I will share my perspective. Besides general work site tidying and trash removal, I enjoyed learning how to frame a wall with 2x4s, how to measure in metric (that’s hard for Americans) and tell the guy at the saw what length to cut, how to use a laser level, and more. My favorite part was drilling holes and running conduit and wires. My worst part was stuffing the walls with fiberglass insulation —no one likes combining long sleeves, gloves, earplugs, safety glasses, mask, and hot, muggy weather. Fast forward through sheetrocking, plastering, sanding, painting, re-flooring, putting in trim —painstakingly varnished on site (I escaped that job)—door frames, doors, hanging the ceiling (putting in ceiling tiles is fun) and installing lights. The old kitchen cupboards were re-installed and some bits of trim artistically utilized to hide their age. I moved onto bleaching and scrubbing moldy windows as a house isn’t done until it’s clean.
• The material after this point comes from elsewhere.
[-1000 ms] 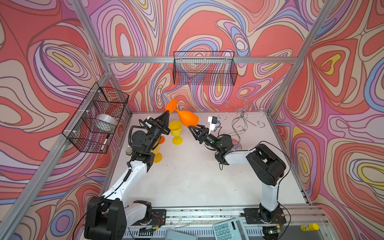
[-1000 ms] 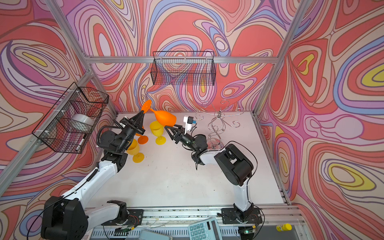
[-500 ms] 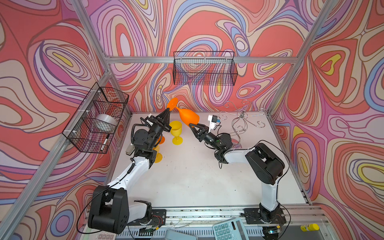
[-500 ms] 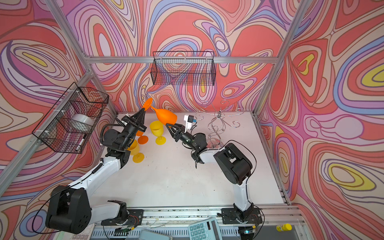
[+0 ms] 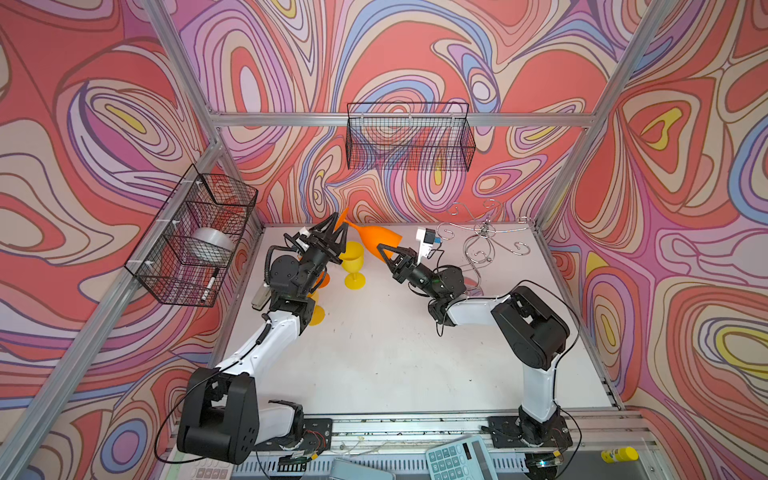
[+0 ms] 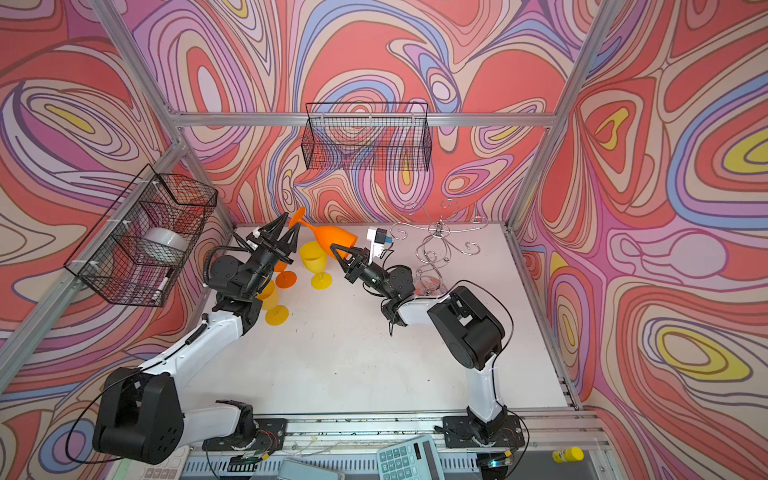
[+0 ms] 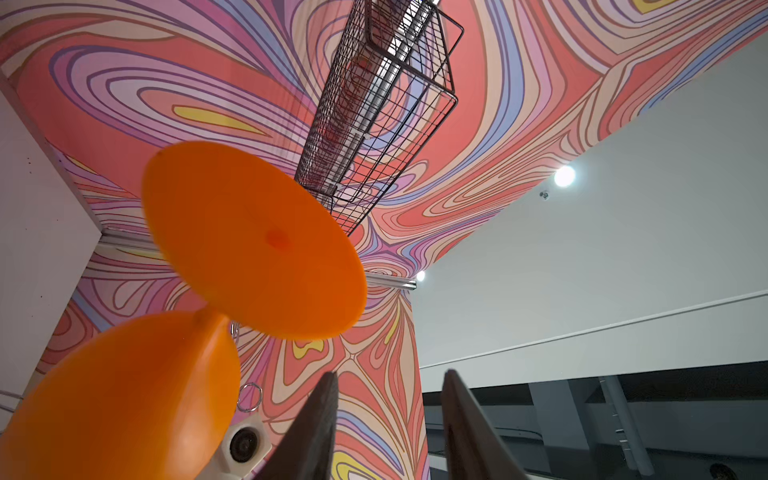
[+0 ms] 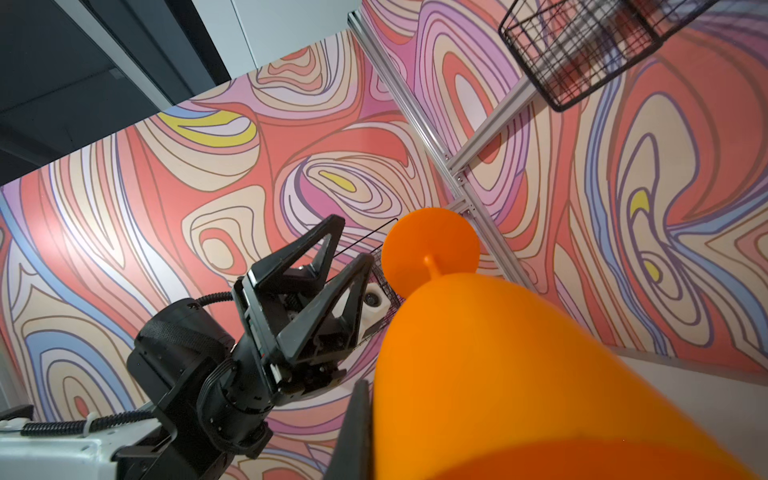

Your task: Take the wine glass off the wine glass rack

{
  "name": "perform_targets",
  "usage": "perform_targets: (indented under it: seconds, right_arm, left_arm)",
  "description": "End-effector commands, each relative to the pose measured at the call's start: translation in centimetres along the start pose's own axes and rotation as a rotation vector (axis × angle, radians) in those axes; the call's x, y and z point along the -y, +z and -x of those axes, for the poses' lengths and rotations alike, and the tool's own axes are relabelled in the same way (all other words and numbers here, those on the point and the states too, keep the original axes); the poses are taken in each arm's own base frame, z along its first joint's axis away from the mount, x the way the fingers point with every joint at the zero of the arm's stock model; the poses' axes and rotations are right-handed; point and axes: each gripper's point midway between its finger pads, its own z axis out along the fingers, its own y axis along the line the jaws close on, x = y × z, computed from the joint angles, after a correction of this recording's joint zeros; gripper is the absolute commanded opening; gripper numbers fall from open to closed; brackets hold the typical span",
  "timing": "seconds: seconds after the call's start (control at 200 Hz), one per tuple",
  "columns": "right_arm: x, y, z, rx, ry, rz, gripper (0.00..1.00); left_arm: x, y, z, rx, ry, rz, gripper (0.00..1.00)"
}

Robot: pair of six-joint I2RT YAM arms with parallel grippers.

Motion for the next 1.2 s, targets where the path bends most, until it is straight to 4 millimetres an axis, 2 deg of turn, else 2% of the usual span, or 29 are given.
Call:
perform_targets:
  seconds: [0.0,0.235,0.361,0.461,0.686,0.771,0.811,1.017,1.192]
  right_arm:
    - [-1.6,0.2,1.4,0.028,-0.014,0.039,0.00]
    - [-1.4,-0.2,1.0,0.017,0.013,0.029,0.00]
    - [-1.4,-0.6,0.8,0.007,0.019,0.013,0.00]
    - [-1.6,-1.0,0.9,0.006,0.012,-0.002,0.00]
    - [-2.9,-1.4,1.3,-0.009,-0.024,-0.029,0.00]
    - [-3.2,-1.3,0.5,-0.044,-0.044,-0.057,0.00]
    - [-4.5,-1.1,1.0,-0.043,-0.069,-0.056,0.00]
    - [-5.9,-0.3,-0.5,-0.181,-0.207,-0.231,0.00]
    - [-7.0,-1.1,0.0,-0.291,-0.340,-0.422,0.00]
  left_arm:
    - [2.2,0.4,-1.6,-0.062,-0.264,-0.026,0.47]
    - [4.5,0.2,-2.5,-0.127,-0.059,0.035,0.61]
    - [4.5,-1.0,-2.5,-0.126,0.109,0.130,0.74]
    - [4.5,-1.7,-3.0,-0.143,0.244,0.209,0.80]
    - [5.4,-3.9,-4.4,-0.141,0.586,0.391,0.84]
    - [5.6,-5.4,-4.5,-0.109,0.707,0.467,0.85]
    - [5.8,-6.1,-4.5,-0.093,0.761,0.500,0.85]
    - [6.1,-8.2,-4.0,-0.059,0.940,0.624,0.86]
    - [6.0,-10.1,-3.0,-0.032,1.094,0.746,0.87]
Forty days after the beginning of the project, on a steamy sunny morning, Yeongwol community gathered, festively dressed for a ribbon-cutting ceremony. We sang a song about the man who built on sand and the one who built on rock, we thanked God for His protection and blessings, and we named the building “House of Peace”. The ribbon was cut amid cheers, and we entered. Old, middle-aged, and young, all appreciating hours’ worth of work. Instead of dust, whining saws, and paint fumes, the smell of coffee and freshly baked brownies, a kaleidoscope of bright colored clothing, and exclamations of “oooh, did you see this?” or “ah, look at that!”, filled the air.


I’ve lived in Korea for two years, first in Taebaek for six months and then in Yeongwol the rest of the time. For us who have finally found a property in Korea where we can live together as an embassy for God’s Kingdom together, the birth of a new apartment is more than just successful project-completion. It is a new home for one family now and many others in the future. It’s the first page of a new and unwritten book, bound with love.
Wow!!! Congratulations!! It looks perfect!
Thanks for your hard work to feed the hungry workers!